Do mesmo ano, mais dois choros: um com seu cunhado Paulinho da Viola e outro com o baixista Dininho e o pianista Cristóvão Bastos. De 1979, duas valsas: uma sem nome, feita com Afonso Machado, e outra, só dele, batizada de 'Aquela Ilusão'.
Um ano antes de morrer, o caçula de nove filhos (os outros oito estão vivos) deixou a inédita 'O Sorriso da Luciana', feita para a irmã. "Quero localizar vídeos do Rapha que só vejo por aí, no YouTube, e lançá-los num DVD", diz a cavaquinista, à espera de patrocínio para o projeto.
ESCOLA DO VIOLÃO
Revirando os arquivos de Raphael, no apartamento de Luciana, no bairro de Laranjeiras, no Rio, também estão seu marido, o compositor e escritor Paulo César Pinheiro, e sua irmã Amélia Rabello.
Cantora, Amélia é até hoje a principal intérprete da obra deixada pelo irmão em temas com versos. As canções, com letras de Paulo César Pinheiro e Aldir Blanc, foram lançadas apenas em 2002, no disco Todas as Canções. "Para o show, como o Rapha já tinha morrido, chamei uma banda. Só um violonista não daria. O violão dele era uma orquestra", diz Amélia.

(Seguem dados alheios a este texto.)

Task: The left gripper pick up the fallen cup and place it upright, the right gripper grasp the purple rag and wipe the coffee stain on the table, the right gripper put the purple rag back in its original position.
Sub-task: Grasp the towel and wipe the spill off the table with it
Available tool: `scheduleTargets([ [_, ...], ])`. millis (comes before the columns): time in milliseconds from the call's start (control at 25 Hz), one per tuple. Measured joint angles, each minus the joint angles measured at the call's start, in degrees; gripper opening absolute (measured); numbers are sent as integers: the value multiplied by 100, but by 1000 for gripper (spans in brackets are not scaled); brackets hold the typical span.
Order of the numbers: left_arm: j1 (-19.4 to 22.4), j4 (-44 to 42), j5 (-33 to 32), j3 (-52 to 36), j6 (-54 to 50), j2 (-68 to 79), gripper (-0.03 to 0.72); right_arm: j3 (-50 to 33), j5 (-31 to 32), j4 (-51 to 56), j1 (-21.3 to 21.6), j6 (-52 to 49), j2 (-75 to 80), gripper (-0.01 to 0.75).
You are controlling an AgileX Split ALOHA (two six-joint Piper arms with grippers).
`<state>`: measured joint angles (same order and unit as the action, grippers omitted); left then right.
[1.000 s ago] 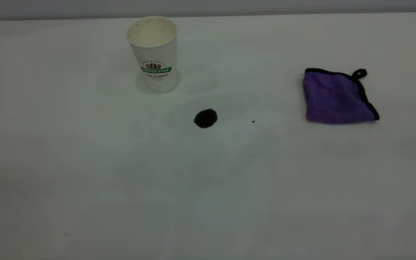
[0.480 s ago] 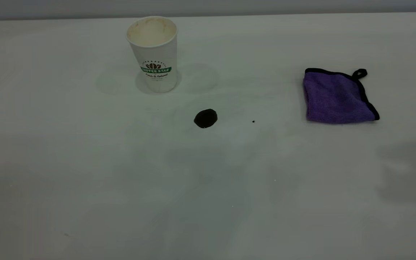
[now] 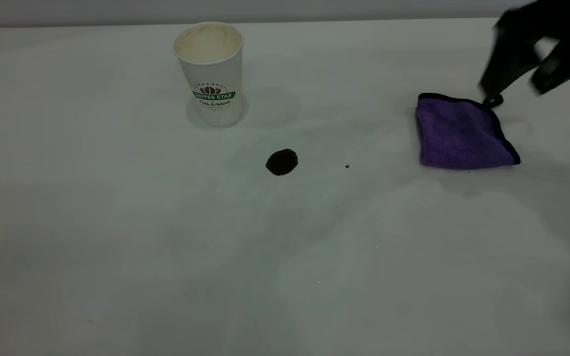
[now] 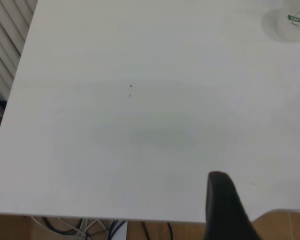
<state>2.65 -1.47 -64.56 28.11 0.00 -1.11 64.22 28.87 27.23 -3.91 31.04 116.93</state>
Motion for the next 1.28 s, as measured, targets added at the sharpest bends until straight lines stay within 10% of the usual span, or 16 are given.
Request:
scheduleTargets([
  [720, 0, 0, 0, 0, 0, 0, 451, 2341, 182, -1133, -182, -633, 2580, 680],
  [880, 0, 0, 0, 0, 0, 0, 451, 2423, 212, -1248, -182, -668, 2675, 515],
  [1080, 0, 0, 0, 0, 0, 0, 451, 2495, 212, -1238, -251, -672, 2748, 99],
  [1280, 0, 0, 0, 0, 0, 0, 451, 2566, 209, -1162, -776, -692, 2768, 50],
])
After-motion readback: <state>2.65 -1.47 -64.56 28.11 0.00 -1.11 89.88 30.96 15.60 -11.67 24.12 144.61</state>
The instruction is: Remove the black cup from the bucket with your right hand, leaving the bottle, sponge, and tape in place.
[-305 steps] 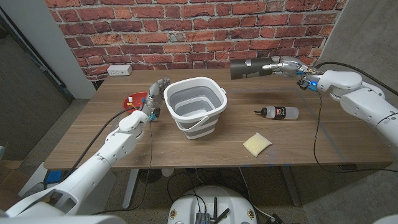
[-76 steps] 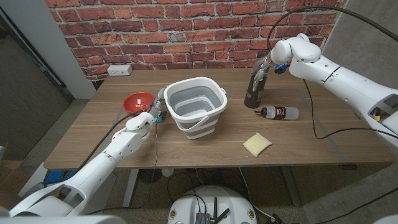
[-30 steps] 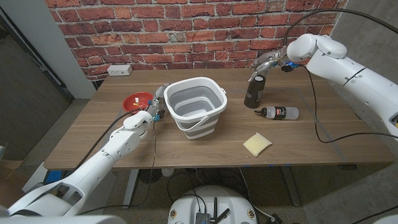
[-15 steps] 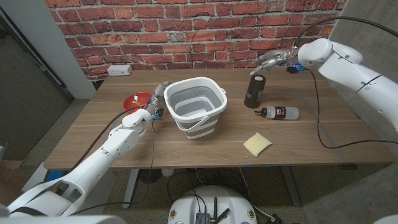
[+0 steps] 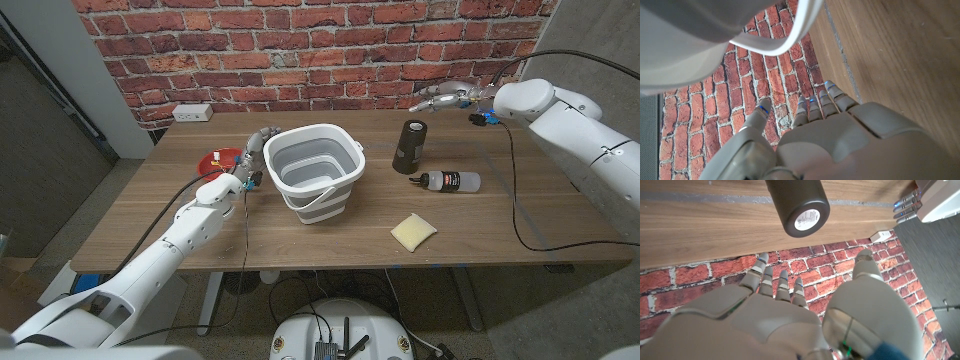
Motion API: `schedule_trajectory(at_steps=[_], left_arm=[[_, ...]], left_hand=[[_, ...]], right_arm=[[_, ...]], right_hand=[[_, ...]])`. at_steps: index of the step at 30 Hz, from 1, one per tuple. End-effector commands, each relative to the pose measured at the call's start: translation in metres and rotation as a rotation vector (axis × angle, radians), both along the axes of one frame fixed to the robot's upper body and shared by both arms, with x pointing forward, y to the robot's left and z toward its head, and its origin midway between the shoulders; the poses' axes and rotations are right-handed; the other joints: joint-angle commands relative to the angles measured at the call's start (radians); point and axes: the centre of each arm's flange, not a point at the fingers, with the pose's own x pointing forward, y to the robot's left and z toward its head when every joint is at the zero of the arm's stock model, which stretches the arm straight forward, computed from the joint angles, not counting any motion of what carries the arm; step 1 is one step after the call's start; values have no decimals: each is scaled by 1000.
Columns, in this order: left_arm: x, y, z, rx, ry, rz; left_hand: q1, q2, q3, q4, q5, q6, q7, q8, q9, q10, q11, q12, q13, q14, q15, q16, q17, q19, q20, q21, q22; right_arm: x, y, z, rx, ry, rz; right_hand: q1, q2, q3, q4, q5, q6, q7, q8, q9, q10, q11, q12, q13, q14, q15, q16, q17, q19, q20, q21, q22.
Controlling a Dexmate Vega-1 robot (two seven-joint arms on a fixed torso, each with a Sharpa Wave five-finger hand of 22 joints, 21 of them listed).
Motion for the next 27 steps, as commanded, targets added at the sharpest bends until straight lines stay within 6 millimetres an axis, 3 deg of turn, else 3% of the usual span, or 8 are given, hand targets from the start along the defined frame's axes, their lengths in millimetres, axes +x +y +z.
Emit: schedule_trajectory(at_steps=[1,12,16,27], left_arm=[[1,-7,5,-6,-22,6],[-1,-1,-2,-58,-52,37],[-1,2,-1,-46,-57,48],[0,2,2,-48,-50,46]], left_hand=[[2,56,8,-4,-1,6,2,6,5,6,0,1,3,-1,-1,-2,-1,5,-42,2,4],[2,54,9,-7,-2,1,2,4,5,1,-1,-1,3,-5,1,-3,0,0,-43,0,4],[3,54,9,-8,-2,1,2,4,5,1,-1,-1,3,-6,0,-3,-1,0,-43,0,4],[4,52,10,-11,-3,-1,-1,3,5,0,-2,-2,3,-7,-2,-3,-1,-1,-45,1,4]], right_arm=[[4,-28,-29,247,-23,67],[13,-35,-52,369,-16,93],[17,-37,-59,413,-26,103],[27,-41,-79,550,-55,147]], right_hand=[[-18,0,-8,5,4,-7,1,-4,0,-1,-6,-1,-5,-7,-7,-4,-3,-5,-3,3,1],[-71,3,-26,27,2,-4,-1,-6,-3,-3,-20,-1,-27,-17,-26,-2,-13,-19,-21,6,0],[-107,15,-36,43,1,-1,-3,-6,-5,8,-28,3,-44,-23,-66,-1,-21,-27,-49,8,0],[-148,17,-51,58,2,14,-7,-3,-7,30,-38,8,-65,-2,-71,10,-32,-2,-57,18,-1]])
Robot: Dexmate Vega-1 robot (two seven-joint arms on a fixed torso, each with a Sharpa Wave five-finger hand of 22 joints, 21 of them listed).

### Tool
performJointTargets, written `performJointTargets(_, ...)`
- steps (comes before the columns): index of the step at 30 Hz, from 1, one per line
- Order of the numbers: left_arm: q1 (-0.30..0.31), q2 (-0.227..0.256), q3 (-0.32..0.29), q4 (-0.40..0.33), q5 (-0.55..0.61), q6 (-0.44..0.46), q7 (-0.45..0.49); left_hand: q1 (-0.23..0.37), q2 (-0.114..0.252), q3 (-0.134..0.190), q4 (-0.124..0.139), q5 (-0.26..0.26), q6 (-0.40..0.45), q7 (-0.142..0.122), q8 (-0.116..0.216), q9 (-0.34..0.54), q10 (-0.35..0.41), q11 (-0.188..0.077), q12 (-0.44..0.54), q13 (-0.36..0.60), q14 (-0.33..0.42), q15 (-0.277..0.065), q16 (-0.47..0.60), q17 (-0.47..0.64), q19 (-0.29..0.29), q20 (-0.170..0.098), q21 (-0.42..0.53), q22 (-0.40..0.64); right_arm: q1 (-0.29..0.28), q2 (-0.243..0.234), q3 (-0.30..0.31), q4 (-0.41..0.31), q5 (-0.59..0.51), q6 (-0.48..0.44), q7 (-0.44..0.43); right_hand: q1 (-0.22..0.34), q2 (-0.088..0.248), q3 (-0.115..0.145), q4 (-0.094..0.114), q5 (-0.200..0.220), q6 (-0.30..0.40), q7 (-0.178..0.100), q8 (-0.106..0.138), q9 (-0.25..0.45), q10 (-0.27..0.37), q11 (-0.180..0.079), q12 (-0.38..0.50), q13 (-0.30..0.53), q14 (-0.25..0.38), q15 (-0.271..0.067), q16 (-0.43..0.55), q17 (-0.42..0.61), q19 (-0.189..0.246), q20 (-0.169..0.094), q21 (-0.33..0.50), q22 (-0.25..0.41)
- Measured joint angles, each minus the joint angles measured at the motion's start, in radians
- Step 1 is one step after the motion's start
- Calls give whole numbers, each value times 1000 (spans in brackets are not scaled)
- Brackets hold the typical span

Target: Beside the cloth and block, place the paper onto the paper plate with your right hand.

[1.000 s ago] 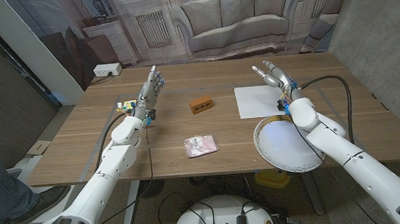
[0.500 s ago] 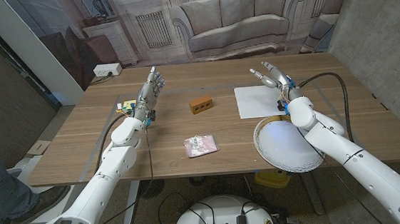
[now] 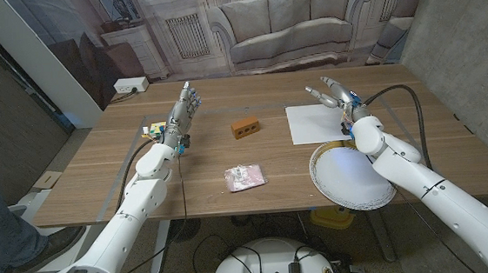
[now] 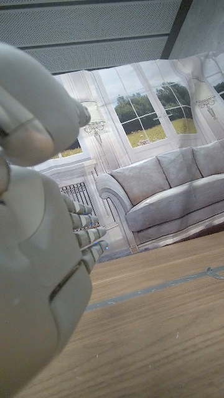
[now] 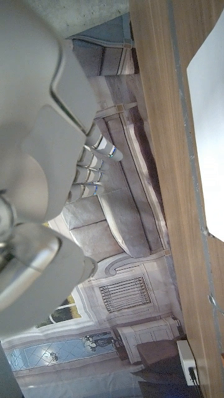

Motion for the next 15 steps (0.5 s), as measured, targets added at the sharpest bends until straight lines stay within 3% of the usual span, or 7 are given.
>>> performJointTargets(15, 2, -2, 11, -14, 2, 2, 13, 4, 4, -5, 3, 0, 9, -9, 0, 0, 2, -13, -6, 2, -4, -4, -5, 0, 0, 0, 0, 0, -1, -30, -17, -14, -45, -49, 17, 0, 0, 0, 0, 0, -4, -4, 0, 0, -7, 0, 0, 0, 0, 0, 0, 0, 0, 0, -7, 0)
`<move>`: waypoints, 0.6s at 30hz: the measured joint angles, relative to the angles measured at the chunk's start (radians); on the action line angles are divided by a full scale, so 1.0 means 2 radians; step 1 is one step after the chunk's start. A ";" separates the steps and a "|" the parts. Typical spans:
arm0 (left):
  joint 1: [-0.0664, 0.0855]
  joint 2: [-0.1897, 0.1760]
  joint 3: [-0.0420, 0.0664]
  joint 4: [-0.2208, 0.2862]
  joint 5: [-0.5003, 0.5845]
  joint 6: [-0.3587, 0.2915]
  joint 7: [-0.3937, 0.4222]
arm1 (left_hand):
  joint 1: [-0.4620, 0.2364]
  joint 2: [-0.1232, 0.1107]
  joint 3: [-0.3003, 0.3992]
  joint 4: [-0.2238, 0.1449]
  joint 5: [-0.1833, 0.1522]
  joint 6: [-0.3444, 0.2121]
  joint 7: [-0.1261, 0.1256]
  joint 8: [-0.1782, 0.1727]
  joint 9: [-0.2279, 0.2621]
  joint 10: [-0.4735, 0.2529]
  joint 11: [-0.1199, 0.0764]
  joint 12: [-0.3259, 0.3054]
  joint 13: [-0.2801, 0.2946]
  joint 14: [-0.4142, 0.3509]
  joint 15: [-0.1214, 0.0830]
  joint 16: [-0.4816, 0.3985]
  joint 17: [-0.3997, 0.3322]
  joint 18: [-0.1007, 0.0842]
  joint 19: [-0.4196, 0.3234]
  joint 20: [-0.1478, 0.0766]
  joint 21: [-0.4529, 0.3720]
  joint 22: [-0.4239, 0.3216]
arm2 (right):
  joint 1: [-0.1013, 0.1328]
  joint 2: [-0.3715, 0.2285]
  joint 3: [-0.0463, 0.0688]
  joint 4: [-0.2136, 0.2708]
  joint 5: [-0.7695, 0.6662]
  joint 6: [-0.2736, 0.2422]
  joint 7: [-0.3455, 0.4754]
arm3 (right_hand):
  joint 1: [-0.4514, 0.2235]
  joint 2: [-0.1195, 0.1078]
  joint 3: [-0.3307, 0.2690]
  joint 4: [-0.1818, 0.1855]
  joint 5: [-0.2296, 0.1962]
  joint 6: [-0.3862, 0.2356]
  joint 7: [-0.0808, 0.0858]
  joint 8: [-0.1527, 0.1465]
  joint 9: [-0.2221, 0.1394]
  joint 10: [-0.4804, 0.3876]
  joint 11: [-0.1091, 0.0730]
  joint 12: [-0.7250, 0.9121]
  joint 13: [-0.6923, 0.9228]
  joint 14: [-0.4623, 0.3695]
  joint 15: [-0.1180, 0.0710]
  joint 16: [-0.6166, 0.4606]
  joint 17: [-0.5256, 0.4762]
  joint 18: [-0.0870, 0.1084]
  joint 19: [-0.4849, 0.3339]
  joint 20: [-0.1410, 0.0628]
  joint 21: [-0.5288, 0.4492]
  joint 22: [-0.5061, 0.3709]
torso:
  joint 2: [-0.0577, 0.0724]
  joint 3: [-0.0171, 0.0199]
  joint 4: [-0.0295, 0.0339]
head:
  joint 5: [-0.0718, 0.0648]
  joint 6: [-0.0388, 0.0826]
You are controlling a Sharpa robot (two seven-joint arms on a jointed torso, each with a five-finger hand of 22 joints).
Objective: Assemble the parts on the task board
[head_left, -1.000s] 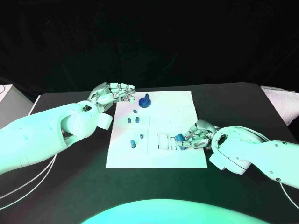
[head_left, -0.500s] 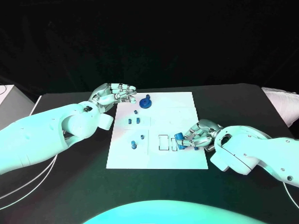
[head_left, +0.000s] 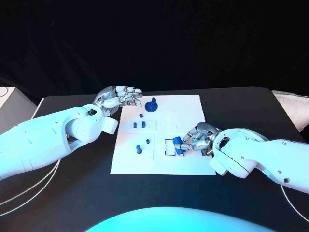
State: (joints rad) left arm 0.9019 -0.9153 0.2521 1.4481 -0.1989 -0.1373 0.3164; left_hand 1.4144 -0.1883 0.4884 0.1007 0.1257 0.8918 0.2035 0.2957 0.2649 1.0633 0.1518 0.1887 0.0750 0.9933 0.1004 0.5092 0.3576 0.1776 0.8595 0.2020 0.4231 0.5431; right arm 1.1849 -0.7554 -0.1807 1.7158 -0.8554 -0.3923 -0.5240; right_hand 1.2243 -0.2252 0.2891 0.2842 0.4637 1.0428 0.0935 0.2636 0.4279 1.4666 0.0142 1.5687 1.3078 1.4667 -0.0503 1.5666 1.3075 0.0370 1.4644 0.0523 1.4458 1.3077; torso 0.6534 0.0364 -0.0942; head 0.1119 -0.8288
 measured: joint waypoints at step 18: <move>0.000 0.000 0.000 0.000 0.000 0.001 0.000 | 0.000 0.000 0.000 0.000 0.000 0.000 0.000 0.000 0.000 0.000 0.000 0.000 0.000 0.000 0.000 0.000 0.001 0.000 0.000 0.000 -0.002 0.000 | -0.002 0.034 -0.001 -0.027 -0.036 0.006 -0.009 | -0.015 0.003 -0.003 0.003 -0.028 0.002 -0.002 0.002 0.004 0.000 0.000 -0.002 0.000 0.000 0.000 0.000 0.000 0.000 0.000 0.000 -0.002 0.000 | 0.000 0.0011 -0.0001 | 0.002 -0.004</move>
State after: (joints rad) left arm 0.9018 -0.9152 0.2521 1.4479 -0.1989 -0.1352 0.3158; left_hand 1.4144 -0.1883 0.4885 0.1007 0.1257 0.8918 0.2034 0.2957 0.2649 1.0633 0.1518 0.1887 0.0748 0.9933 0.1004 0.5092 0.3594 0.1776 0.8595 0.2020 0.4192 0.5423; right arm 1.1814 -0.6882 -0.1833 1.6627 -0.9265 -0.3799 -0.5421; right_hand 1.1944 -0.2187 0.2831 0.2903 0.4080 1.0460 0.0904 0.2679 0.4355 1.4665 0.0143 1.5644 1.3075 1.4666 -0.0503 1.5666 1.3074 0.0371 1.4643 0.0523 1.4421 1.3075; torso 0.6536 0.0385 -0.0944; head 0.1150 -0.8375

Paulo César Pinheiro foi o responsável por inserir Raphael no circuito dos instrumentistas que gravavam os principais artistas do país. "Eu o levei para gravar com João Nogueira e com Clara Nunes. Na época, só dava o Dino", diz o compositor, citando Dino 7 Cordas, que era referência para Raphael, ao lado de Villa-Lobos, Dilermando Reis, Garoto, João Pernambuco e Meira.
Com a ascensão de Raphael, ele e Dino começaram uma competição sadia para ver quem gravava mais. "O Dino ficou com uma ponta de inveja. Os dois não paravam de gravar e popularizaram o sete cordas. Hoje, todo mundo toca", diz Pinheiro.
DIAGNÓSTICOS
Em seus 32 anos, Raphael recebeu dois diagnósticos precipitados. O primeiro veio aos seis. Sua mãe, Amélia, foi chamada à escola onde o filho estudava. Lá, ouviu da professora que o futuro virtuose tinha "problemas de coordenação motora".
O segundo veio no fim da vida. No dia 27 de maio de 1989, Raphael sofreu um acidente de táxi, no Leblon. De lá foi levado ao hospital Miguel Couto, onde recebeu nove pinos e uma placa no braço, que fora quebrado. De acordo com o médico, ele levaria seis meses para voltar a tocar - foram dois.
Ainda no hospital, passou por uma transfusão de sangue. Dois anos depois procurou um endocrinologista para emagrecer. Após análises, o médico lhe disse que o exame de HIV dera positivo.
A família crê que o resultado pudesse ser um falso positivo.
"Houve vários casos. Basta ver que a Rachel (filha do violonista), que nasceu em dezembro de 1990, não foi contaminada", diz Luciana.
Desesperado, Raphael iniciou uma corrida contra o tempo.
Encontrou na cocaína um meio para levar noites de trabalho em claro. Em 1995, pediu para ser internado. Em menos de uma semana, teve um surto de abstinência e foi sedado. Apagado pelos remédios, Raphael, que sofria de apneia, engasgou e morreu dormindo.
"Como toda pessoa que sofre de apneia, ele teria de estar acompanhado. Mas o enfermeiro não estava lá", lembra Luciana. "Não processamos ninguém. De que ia adiantar? Só queremos que os jovens se inspirem no Rapha e no que ele deixou."